Daily Sales Forecasting Analysis
Daily Sales Forecasting Analysis – Explanation Document
This document describes a time series forecasting project on daily sales data from an online retail dataset. Two main models are used for forecasting: a classical seasonal SARIMA model and a machine learning baseline with Random Forest regression on lag features.
Daily Sales Time Series (Line Plot)
The first chart shows the daily aggregated sales over time.
- The time series reflects clear recurring patterns such as weekly seasonality and sales volatility.
- Observed variability highlights the complex nature of retail demand, affected by promotions, seasonality, and external factors.

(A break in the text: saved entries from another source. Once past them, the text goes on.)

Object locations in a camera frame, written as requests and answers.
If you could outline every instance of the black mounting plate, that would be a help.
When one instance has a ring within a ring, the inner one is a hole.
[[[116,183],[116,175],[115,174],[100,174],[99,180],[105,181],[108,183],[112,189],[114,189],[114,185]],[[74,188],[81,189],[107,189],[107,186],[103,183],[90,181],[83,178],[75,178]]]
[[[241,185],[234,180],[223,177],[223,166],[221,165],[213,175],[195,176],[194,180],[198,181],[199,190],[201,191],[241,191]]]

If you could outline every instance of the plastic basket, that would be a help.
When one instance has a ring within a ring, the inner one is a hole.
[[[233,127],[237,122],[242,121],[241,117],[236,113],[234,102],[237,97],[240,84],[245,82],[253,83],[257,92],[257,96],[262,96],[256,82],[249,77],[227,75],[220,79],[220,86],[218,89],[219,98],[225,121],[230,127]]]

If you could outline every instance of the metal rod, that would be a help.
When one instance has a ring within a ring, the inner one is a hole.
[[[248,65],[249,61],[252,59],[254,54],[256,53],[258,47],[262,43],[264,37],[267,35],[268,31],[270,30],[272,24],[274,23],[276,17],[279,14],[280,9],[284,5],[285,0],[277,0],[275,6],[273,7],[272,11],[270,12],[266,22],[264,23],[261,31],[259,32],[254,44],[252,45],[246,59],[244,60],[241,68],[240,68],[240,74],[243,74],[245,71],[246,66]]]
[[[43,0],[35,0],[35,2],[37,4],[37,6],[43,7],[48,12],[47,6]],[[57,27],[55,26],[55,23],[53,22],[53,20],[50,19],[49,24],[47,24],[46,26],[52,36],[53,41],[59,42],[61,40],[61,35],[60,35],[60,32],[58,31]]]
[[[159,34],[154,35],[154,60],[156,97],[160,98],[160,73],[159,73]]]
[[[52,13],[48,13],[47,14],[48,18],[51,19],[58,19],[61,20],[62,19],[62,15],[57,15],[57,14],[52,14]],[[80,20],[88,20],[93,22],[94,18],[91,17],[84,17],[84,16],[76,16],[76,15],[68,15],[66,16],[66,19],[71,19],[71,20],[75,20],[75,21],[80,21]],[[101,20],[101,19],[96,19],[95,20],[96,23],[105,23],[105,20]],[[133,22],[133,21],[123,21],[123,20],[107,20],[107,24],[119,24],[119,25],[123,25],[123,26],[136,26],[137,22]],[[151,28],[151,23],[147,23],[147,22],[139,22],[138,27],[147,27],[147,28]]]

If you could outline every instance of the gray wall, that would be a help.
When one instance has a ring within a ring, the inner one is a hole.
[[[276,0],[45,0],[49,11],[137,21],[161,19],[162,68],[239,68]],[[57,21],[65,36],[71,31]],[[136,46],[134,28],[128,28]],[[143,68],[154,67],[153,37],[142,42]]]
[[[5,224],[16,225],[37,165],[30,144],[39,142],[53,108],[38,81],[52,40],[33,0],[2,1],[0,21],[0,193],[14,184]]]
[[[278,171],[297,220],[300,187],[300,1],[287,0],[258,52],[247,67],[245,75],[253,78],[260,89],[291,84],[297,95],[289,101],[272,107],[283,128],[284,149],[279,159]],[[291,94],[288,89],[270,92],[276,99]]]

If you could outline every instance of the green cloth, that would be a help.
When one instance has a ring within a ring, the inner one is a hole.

- Visualization is essential for understanding data trends and seasonality before modeling.
Insight: Knowing the cyclicality with weekly patterns helps justify the use of a SARIMA model incorporating seasonal parameters.
SARIMA Forecast vs Actual (Line Plot)
The second plot compares the SARIMA model predictions against actual sales in the testing period.
- SARIMA model was fit with parameters (1,1,1) for autoregression, differencing, and moving average components, combined with a seasonal component of weekly periodicity (7 days).
- The forecast captures main seasonal trends and fluctuations reasonably well but can smooth out sharp spikes or dips.
- SARIMA's strength is its interpretability and direct incorporation of seasonal cycles.
Insight: SARIMA adequately models weekly seasonality and trend but has limitations capturing complex nonlinearities or sudden irregular spikes.
Random Forest Prediction with Lag Features (Line Plot)
The third plot displays the Random Forest regression model’s predictions based on the one-week lagged sales features compared to the actual sales.
- This machine learning approach uses previous 7 days’ sales as predictors, enabling the model to discover nonlinear relationships.
- Random Forest, being a flexible ensemble method, may better capture sudden changes or complex patterns unseen by parametric SARIMA.
- The model was validated using a time series split cross-validation, ensuring future predictions depend only on past data.
Insight: The Random Forest model provides a complementary approach, especially effective when underlying dynamics are non-linear or influenced by factors not modeled in SARIMA.
Business and Modeling Implications
- Combining classic time series and machine learning models provides a robust forecasting framework, useful for inventory management and resource planning.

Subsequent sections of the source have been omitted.